### DIRECTIONS FOR THIS TASK
Within this material, find every line where the string "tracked" appears, and copy it out.

--- RECORDED INFORMATION ---

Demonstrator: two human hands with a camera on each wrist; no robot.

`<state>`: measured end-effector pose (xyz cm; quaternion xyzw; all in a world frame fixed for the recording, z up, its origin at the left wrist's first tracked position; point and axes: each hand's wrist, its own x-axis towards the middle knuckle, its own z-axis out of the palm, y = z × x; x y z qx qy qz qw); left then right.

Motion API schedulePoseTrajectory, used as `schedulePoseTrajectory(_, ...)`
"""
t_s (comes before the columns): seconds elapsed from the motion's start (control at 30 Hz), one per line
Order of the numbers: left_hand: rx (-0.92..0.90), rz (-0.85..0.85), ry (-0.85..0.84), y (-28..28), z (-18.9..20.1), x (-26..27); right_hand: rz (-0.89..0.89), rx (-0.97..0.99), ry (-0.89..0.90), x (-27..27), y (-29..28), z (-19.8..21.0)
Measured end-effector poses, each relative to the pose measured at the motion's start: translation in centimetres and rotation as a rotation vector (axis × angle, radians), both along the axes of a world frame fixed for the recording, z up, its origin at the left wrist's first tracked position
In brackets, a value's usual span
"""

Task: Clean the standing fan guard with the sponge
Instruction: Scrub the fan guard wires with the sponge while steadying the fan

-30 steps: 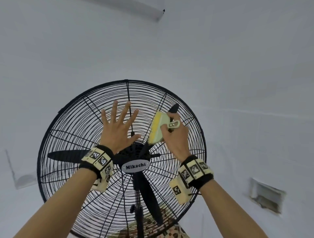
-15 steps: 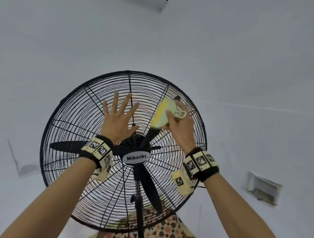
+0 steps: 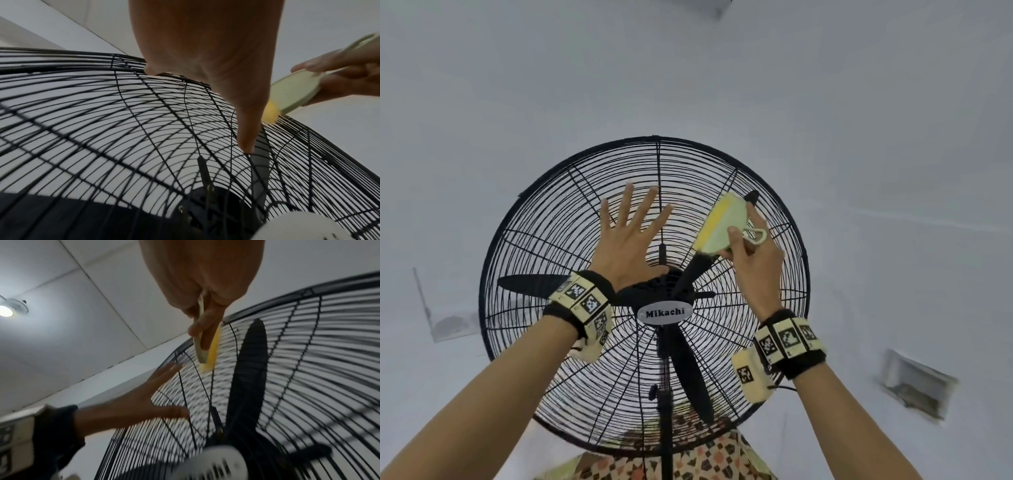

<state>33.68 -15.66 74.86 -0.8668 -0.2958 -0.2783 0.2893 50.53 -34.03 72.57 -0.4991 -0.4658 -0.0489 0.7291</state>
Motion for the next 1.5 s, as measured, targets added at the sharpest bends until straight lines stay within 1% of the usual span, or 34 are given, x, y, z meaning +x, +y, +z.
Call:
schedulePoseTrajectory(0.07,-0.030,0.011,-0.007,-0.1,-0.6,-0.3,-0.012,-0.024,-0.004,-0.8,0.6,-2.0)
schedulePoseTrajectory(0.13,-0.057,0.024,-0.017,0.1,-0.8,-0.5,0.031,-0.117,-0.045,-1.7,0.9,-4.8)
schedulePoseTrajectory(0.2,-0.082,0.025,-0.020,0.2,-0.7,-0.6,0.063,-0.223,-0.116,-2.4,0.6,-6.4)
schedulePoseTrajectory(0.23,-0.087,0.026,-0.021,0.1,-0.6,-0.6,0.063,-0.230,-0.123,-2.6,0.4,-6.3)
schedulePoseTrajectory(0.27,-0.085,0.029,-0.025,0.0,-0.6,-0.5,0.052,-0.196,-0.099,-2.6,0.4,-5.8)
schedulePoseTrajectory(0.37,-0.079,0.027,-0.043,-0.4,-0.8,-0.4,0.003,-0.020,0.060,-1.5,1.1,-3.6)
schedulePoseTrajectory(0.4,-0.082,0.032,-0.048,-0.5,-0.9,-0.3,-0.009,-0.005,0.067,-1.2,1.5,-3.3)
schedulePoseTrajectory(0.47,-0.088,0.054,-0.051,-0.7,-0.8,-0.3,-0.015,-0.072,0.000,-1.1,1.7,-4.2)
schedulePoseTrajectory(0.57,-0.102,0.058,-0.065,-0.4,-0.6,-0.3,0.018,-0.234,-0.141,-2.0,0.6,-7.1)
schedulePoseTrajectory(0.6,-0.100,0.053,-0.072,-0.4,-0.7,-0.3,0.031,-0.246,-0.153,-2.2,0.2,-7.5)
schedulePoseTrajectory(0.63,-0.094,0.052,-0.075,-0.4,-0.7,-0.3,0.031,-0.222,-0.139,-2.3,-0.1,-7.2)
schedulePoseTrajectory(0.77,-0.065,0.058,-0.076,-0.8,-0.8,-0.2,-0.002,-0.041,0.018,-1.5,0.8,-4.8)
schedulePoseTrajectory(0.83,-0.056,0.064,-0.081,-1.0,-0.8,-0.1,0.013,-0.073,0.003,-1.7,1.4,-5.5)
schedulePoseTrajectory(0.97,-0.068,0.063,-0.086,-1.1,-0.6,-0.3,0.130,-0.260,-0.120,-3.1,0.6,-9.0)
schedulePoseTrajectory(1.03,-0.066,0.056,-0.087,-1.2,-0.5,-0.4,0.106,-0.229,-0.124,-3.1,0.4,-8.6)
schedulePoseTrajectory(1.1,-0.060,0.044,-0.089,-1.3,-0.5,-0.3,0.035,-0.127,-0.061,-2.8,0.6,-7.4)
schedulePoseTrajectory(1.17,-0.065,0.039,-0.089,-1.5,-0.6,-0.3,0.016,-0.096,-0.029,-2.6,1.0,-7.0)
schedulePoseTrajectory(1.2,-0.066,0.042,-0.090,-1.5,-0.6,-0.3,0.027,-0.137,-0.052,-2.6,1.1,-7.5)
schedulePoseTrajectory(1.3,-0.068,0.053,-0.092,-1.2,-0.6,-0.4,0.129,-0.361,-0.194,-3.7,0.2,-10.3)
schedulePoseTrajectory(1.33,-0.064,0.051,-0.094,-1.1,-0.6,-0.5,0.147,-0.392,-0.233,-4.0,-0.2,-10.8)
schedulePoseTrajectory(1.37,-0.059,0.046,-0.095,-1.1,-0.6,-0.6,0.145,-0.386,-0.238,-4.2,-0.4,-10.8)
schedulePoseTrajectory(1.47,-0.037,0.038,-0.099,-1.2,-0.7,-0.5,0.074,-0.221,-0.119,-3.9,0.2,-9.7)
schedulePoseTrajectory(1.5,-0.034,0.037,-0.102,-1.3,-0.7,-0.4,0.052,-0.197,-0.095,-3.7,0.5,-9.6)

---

### REPLY TO THE TASK
`<state>`: measured end-effector pose (xyz cm; quaternion xyzw; all in a world frame fixed for the recording, z up, its origin at the left wrist's first tracked position; point and axes: each hand's wrist, its own x-axis towards the middle knuckle, its own z-axis out of the palm, y = z × x; x y z qx qy qz qw); left then right.
Measured end-effector poses, each relative to the pose measured at the motion's start: translation in centimetres and rotation as a rotation vector (axis × angle, radians), both along the axes of a world frame fixed for the recording, z up, its origin at the left wrist's first tracked position

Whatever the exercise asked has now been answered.